Ellen on the other hand knows that only she can defeat Orlock by offering herself as human sacrifice.  She invites Orlock into her bedroom wearing her wedding gown and keeps him there until morning.  The beast is destroyed and she dies in Thomas’ arms as both Wisborg and her own curse are lifted.

The cinematography was a dark glory or flickering candlelight, Hammer Film’s palette of Eastman color and blue filters from the dawn of filmmaking. The score is vast and menacing, it never lets go of you once it has you. Nosferatu is a gothic horror in the grandest tradition. 

All that said, I do have some notes. 

It is not a perfect film.

You will find little tributes to the original film, Fredrich and Alban being the two most obvious. They were clearly referencing Fredrich Murnau and Alban Grau. Ellen’s cat was named Greta. Greta Shroder was Ellen in the 1922 movie.  I guess it’s nice that Eggers put these easter eggs, most folks wouldn’t get the references but if you do it feels like a smarty party for clever film nerds and I hate being lumped in with those asshats.  It was distracting and unwelcome.

Bill Skarsgard and Aaron Taylor-Johnson both had the rebound of the century coming off the two worst films 2024 and landing in the best. Nicholas was just fine as Thomas.  He carried his considerable load. 

But Lilly-Rose Depp… 

(sigh) Well, as I said, it wasn’t perfect and I’m afraid she’s the reason why. She clearly tried her best and was willing to do whatever weird and gross stuff Eggers wanted her to but there were moments that you could just see that Eggers had shrugged and decided, I guess this is the best take I’m going to get with her.  Depp did her job as well as she could but there were scenes that she just couldn’t carry.  This part required an absolute A-list talent actress in her twenties and there is only one of those right now.  A number of you who have seen Robert Eggers’ films like The Witch, and The Norseman, are wondering why the completely obvious choice of his vastly preferred and drastically more talented leading lady Anya-Taylor Joy wasn’t in this.  

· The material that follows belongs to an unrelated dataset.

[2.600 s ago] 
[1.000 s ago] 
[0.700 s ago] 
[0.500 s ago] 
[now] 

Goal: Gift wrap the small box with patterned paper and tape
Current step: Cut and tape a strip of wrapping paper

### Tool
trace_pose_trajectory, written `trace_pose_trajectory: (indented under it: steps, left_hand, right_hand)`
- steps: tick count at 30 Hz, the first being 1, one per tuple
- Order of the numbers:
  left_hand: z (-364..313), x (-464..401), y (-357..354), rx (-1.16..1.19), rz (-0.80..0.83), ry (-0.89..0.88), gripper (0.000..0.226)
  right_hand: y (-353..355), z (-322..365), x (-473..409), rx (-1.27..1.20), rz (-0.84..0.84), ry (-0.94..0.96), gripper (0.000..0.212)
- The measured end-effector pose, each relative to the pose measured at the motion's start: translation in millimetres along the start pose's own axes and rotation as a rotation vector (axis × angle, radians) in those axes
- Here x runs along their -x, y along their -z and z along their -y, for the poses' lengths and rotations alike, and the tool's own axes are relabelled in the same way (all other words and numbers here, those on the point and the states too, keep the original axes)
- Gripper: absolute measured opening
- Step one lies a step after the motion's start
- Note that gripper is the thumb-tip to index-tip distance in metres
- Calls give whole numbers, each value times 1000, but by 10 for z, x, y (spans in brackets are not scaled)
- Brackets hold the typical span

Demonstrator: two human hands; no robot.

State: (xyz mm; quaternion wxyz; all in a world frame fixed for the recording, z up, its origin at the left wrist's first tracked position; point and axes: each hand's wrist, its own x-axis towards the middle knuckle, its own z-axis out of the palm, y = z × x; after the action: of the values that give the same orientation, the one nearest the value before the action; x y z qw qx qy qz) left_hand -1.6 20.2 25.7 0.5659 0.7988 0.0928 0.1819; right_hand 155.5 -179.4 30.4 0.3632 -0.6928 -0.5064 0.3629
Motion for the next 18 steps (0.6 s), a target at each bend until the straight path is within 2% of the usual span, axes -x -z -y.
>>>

Here’s the heartbreaking part, she was.  By all accounts this was a very troubled production and went way over schedule, Anya bent over backwards trying to make her schedule work but in the end, she had other contractual commitments and eventually had to drop out. 

There was quite a bit more gorey body horror than I’m used to in a Robert Eggers film.  I’ll grant it was his vision and given the subject matter as well as its contemporary audience he may have decided this was unavoidable but I wasn’t expecting that from him.

The sex is about the usual amount for one of his films. Although, there is absolutely nothing erotic about it.  This is following the old German literary tradition of sex as the destroyer rather than the life bringer. 

This is not a film for the whole family by a long shot, and it’s not for most people come to that.

Nonetheless, it is my film of the year for 2024.